From a5f2cc05090a3fde472b7a61958cc08c86099a8f Mon Sep 17 00:00:00 2001
From: Ines Montani <ines@ines.io>
Date: Mon, 28 Sep 2020 12:30:13 +0200
Subject: [PATCH] Tidy up and remove raw text (rehearsal) for now

---
 spacy/cli/init_pipeline.py | 14 --------
 spacy/cli/train.py         | 67 ++++++++++++++++++--------------------
 spacy/default_config.cfg   |  1 -
 3 files changed, 31 insertions(+), 51 deletions(-)

diff --git a/spacy/cli/init_pipeline.py b/spacy/cli/init_pipeline.py
index 78d828719..a2fd4c838 100644
--- a/spacy/cli/init_pipeline.py
+++ b/spacy/cli/init_pipeline.py
@@ -42,20 +42,6 @@ def init_pipeline_cli(
     msg.good(f"Saved initialized pipeline to {output_path}")
 
 
-def must_initialize(init_path: Path, config_path: Path, overrides: Dict) -> bool:
-    config = util.load_config(config_path, overrides=overrides)
-    if not init_path.exists():
-        return True
-    elif not (init_path / "config.cfg").exists():
-        return True
-    else:
-        init_cfg = util.load_config(init_path / "config.cfg", interpolate=True)

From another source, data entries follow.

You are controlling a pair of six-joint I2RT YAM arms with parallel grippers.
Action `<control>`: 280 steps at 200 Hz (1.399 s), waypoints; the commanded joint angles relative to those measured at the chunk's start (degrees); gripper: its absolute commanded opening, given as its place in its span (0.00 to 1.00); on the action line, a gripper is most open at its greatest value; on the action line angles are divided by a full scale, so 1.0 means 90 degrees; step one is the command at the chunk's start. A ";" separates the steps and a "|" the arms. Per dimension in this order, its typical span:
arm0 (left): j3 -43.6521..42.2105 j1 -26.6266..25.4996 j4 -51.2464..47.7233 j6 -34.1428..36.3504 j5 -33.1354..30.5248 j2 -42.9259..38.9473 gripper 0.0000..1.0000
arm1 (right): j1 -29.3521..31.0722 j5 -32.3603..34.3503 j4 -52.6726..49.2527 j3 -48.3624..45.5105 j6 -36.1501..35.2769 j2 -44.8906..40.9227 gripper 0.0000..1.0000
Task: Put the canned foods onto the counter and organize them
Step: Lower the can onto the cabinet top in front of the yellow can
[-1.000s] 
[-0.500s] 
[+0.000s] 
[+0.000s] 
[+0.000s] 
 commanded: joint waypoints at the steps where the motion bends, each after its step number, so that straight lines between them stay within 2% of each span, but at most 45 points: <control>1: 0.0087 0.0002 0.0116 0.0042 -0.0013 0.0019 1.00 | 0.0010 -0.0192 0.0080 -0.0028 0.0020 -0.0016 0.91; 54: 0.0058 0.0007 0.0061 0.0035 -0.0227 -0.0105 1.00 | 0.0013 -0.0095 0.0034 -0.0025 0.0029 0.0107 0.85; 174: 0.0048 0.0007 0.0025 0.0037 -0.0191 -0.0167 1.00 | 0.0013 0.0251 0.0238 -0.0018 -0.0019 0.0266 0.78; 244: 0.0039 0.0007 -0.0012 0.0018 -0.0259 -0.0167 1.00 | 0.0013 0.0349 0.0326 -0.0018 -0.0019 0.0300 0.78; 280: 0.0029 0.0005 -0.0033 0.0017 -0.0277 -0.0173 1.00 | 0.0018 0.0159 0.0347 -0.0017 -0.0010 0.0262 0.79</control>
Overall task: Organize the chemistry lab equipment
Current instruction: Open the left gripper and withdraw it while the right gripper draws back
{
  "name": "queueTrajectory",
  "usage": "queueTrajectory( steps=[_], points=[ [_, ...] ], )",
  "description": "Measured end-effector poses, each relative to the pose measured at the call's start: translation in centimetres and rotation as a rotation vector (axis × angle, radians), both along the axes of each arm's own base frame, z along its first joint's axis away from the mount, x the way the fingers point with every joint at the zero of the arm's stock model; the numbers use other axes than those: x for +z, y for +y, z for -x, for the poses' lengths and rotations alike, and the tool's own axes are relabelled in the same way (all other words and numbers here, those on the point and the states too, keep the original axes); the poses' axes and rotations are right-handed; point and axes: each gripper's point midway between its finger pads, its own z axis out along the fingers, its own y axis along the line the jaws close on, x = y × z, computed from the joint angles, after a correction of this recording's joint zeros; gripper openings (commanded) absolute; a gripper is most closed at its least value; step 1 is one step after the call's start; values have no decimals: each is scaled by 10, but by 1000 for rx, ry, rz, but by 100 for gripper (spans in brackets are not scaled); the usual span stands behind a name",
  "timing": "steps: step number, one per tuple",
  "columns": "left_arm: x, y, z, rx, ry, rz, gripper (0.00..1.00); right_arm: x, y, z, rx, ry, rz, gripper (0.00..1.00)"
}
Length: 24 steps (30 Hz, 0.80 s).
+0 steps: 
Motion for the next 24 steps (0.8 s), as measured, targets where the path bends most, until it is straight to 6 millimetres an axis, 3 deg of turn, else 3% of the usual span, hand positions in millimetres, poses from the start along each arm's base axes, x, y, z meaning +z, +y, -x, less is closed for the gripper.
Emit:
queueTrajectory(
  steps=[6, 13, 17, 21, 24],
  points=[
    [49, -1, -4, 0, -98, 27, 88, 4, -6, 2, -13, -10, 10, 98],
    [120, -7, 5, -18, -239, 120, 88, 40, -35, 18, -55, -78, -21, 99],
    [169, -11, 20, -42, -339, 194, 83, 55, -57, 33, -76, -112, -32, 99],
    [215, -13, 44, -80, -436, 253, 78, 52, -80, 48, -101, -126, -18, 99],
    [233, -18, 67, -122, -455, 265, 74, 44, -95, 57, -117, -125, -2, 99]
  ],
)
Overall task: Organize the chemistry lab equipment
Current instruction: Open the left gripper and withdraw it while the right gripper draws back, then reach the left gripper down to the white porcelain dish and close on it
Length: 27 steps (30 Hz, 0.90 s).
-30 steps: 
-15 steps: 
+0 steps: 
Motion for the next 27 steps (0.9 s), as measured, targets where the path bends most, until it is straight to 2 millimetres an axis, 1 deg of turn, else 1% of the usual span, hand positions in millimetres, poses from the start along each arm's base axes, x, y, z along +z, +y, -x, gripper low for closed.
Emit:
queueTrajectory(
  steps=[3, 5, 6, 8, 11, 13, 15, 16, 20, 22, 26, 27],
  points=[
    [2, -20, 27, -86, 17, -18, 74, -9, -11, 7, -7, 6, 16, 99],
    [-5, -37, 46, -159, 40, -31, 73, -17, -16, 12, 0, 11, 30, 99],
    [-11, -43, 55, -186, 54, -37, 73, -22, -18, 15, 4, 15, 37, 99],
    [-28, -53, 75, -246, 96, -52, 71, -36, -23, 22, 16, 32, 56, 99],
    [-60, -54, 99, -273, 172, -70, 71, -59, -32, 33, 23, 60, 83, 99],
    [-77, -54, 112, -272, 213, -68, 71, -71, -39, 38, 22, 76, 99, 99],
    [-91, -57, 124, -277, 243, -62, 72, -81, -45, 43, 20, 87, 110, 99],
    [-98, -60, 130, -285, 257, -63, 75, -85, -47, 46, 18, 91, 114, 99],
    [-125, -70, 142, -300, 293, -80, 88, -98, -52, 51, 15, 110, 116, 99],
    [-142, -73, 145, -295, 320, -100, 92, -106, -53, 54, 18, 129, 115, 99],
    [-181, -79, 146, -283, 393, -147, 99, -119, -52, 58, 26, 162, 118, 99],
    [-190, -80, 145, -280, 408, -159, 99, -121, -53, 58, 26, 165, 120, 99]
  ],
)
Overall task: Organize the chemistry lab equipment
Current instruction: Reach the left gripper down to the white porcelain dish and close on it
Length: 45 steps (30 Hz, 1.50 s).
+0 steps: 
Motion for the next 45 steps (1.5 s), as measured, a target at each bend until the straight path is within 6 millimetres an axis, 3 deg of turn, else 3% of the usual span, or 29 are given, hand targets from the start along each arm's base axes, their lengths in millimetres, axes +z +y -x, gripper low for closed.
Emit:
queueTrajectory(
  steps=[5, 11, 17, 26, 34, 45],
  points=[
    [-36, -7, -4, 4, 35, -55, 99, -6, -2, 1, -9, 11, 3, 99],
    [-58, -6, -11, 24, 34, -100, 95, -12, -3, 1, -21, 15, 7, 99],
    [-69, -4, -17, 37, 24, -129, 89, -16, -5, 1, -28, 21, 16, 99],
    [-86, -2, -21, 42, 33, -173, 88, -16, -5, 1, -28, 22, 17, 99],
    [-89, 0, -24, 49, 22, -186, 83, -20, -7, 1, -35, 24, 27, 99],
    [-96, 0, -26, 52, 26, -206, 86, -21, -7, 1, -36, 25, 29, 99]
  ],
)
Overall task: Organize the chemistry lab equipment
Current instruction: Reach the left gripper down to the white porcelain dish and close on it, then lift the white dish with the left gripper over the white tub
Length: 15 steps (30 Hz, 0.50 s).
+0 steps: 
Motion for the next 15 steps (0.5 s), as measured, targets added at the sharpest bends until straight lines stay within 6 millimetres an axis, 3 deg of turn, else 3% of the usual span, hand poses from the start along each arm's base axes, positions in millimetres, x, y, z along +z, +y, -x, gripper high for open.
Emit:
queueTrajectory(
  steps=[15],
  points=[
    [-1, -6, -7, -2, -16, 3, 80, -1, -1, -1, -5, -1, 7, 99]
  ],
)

-        if config.to_str() != init_cfg.to_str():
-            return True
-        else:
-            return False
-
-
 def init_pipeline(config: Config, use_gpu: int = -1) -> Language:
     raw_config = config
     config = raw_config.interpolate()
diff --git a/spacy/cli/train.py b/spacy/cli/train.py
index d69b3bd36..e179a1e3d 100644
--- a/spacy/cli/train.py
+++ b/spacy/cli/train.py
@@ -10,13 +10,12 @@ import random
 import typer
 import logging
 
-from .init_pipeline import init_pipeline, must_initialize
+from .init_pipeline import init_pipeline
 from .init_pipeline import create_before_to_disk_callback
 from ._util import app, Arg, Opt, parse_config_overrides, show_validation_error
 from ._util import import_code
 from ..language import Language
 from .. import util
-from ..training.example import Example
 from ..errors import Errors
 from ..util import resolve_dot_names, registry
 from ..schemas import ConfigSchemaTraining
@@ -69,24 +68,39 @@ def train_cli(
 def init_nlp(
     config: Config, output_path: Optional[Path], init_path: Optional[Path]
 ) -> None:
-
     if init_path is not None:
         nlp = util.load_model(init_path)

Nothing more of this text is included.